T here’s a big juicy steak on my plate at Sofia’s . Usually, I love steak. As rare as I can get it. It looks like a good one, too. But I can’t force myself to take a single bite. Every time I lift my fork and knife, my throat closes up when the soft, low light catches on my new wedding band.

Except, I’m not convinced that it’s new at all. The white gold band shows signs of wear. A few pale knicks and scratches.

I think this was Sofia’s ring.

“You should eat,” Sal grunts, sawing into his own steak beside me. “I don’t need you passing out on me tonight.”

Tonight. After dinner. After this ridiculous reception. When I have to go home with him and lie down in the bed of his first wife’s ghost and consummate our marriage.

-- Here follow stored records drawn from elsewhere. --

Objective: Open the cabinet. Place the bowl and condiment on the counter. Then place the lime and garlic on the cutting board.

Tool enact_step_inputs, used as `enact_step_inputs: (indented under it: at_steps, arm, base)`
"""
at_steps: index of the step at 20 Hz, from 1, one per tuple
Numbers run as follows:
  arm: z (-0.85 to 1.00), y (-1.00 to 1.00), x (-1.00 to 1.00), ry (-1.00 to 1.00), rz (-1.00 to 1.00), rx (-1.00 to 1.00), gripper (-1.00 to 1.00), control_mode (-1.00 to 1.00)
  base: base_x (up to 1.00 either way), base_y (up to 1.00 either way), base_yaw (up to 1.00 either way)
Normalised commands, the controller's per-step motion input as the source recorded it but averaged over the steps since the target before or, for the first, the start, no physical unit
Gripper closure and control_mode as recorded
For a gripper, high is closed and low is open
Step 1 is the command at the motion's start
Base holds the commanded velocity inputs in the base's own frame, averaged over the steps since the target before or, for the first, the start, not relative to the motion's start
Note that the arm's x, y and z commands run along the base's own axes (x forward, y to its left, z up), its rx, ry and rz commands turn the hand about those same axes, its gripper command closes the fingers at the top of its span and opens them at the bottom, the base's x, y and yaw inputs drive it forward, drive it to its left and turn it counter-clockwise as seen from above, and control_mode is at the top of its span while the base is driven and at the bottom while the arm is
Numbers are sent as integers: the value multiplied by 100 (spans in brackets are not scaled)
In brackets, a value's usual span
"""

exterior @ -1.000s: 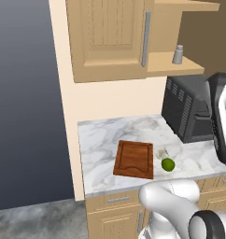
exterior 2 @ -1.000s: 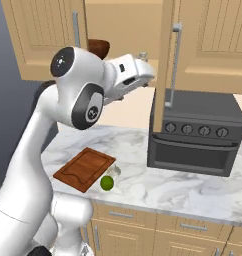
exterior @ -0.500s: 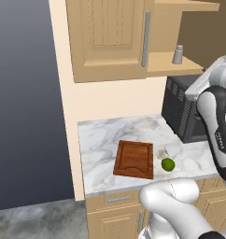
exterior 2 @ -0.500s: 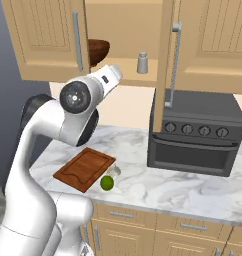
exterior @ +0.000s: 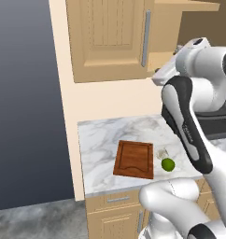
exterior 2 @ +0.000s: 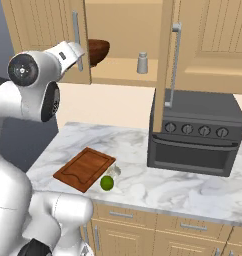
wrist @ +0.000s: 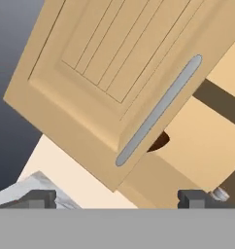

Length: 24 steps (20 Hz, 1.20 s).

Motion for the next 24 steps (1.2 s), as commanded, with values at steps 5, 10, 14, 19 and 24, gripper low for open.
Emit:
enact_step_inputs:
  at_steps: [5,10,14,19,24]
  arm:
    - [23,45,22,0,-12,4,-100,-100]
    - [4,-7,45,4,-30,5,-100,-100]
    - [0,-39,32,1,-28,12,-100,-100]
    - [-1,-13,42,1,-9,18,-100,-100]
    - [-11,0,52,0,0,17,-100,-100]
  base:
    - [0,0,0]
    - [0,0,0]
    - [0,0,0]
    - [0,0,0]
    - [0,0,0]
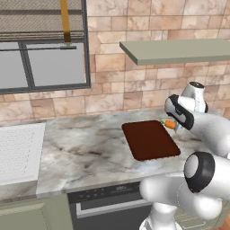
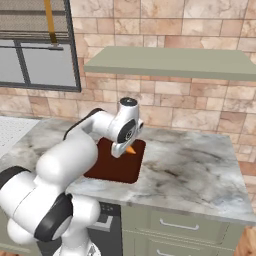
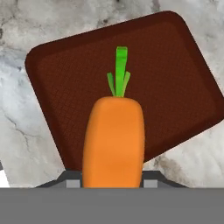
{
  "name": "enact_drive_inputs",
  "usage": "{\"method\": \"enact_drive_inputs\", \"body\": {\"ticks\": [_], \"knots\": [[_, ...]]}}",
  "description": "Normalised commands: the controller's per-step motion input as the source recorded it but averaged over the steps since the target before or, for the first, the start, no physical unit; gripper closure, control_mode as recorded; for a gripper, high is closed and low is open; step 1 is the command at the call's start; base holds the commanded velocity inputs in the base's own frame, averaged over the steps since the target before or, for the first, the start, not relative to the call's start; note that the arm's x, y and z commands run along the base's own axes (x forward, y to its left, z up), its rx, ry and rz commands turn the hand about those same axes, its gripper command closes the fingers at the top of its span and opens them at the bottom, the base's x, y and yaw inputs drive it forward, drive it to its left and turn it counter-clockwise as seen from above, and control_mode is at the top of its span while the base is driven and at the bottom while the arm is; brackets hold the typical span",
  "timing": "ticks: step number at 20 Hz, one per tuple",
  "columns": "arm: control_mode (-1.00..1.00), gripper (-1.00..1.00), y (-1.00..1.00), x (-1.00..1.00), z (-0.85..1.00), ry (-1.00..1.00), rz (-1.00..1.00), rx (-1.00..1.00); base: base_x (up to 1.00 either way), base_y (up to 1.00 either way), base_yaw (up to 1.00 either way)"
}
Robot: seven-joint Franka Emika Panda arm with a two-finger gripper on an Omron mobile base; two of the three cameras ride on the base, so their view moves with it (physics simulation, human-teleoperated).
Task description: Place the two vegetables and bowl onto the tray for setting up a vegetable dip station.
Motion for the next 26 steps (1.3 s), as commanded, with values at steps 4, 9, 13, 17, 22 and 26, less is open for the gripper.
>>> {"method": "enact_drive_inputs", "body": {"ticks": [4, 9, 13, 17, 22, 26], "knots": [[-1.0, 1.0, 0.54, 0.37, 0.0, 0.0, 0.2, -0.05, 0.0, 0.0, 0.0], [-1.0, 1.0, 0.31, 0.48, 0.0, 0.0, 0.11, -0.04, 0.0, 0.0, 0.0], [-1.0, 1.0, 0.11, 0.51, 0.0, 0.0, 0.08, -0.02, 0.0, 0.0, 0.0], [-1.0, 1.0, 0.04, 0.51, -0.07, 0.0, 0.07, -0.02, 0.0, 0.0, 0.0], [-1.0, 1.0, 0.15, 0.43, -0.27, 0.0, 0.05, -0.05, 0.0, 0.0, 0.0], [-1.0, 1.0, 0.01, 0.3, -0.2, 0.0, 0.05, -0.02, 0.0, 0.0, 0.0]]}}
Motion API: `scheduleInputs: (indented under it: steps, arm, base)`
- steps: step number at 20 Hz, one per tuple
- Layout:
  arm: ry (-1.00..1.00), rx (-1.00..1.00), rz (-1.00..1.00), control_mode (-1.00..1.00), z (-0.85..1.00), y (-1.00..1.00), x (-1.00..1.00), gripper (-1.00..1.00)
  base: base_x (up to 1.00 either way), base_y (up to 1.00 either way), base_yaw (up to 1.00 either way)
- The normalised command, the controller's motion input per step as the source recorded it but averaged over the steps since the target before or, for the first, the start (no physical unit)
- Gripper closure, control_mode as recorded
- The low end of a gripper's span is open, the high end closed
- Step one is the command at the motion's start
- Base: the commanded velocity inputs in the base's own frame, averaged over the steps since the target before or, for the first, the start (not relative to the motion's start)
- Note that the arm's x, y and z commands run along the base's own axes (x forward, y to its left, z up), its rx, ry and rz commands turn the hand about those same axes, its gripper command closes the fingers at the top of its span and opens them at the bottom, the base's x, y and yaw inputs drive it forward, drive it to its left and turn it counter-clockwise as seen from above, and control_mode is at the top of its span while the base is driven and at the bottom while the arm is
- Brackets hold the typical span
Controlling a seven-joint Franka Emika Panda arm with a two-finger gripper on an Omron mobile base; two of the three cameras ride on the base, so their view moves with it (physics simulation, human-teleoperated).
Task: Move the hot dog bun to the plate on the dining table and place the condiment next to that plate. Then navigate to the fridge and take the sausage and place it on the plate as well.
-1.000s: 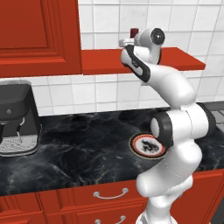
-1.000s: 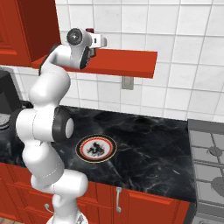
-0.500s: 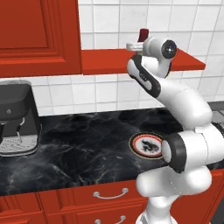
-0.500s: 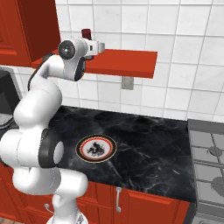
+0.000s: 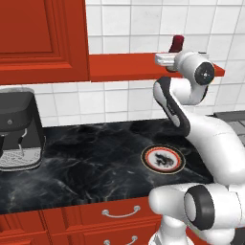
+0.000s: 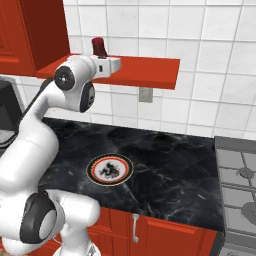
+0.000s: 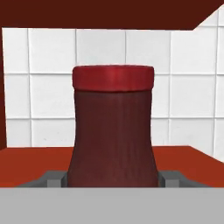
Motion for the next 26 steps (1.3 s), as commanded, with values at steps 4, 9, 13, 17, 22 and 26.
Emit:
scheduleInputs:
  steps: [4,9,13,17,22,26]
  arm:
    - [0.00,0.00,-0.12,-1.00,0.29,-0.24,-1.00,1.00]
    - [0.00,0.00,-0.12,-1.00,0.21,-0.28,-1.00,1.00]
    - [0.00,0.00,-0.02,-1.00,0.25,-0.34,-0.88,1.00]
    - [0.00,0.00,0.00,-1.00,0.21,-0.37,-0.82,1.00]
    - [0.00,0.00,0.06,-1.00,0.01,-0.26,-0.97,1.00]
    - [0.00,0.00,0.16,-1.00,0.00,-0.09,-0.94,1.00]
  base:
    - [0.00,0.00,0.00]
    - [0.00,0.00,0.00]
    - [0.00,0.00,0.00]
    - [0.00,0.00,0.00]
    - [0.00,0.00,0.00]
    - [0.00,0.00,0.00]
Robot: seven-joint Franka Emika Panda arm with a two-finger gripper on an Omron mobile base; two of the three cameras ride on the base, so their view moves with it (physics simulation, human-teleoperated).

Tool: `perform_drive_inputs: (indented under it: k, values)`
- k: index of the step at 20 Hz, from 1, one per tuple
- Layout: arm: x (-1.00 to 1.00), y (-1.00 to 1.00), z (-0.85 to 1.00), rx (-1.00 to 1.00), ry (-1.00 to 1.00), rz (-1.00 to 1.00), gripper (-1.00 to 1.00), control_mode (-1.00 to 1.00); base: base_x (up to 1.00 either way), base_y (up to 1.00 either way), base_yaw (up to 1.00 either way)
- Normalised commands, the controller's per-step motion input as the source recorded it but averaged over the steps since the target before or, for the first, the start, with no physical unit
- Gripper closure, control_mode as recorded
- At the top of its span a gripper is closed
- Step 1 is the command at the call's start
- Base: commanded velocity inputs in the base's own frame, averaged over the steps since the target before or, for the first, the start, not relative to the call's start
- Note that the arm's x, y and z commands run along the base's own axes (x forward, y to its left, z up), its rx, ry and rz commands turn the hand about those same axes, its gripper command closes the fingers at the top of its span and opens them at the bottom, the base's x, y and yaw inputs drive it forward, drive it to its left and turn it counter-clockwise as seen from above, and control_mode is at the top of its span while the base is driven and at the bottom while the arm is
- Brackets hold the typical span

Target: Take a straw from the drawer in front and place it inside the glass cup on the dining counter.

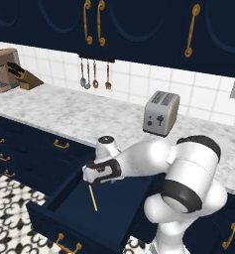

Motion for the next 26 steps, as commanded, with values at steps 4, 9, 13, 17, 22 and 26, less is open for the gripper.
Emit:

Passing out would be a blessing.

My left ring finger itches underneath the band and around the knuckle, the skin still raw from earlier.

Papà and Mamma are across from Sal and me at the table, along with Sal’s consigliere and his chatty, busty wife.

Apart from that, it’s mostly just Sal’s men, some of Papà’s other Montréal allies and their wives, and Curse in attendance at the reception.

The wedding was a small one. There wasn’t even a photographer, besides Mamma trying to take some frantic shots on her phone when she realized no one was documenting the day.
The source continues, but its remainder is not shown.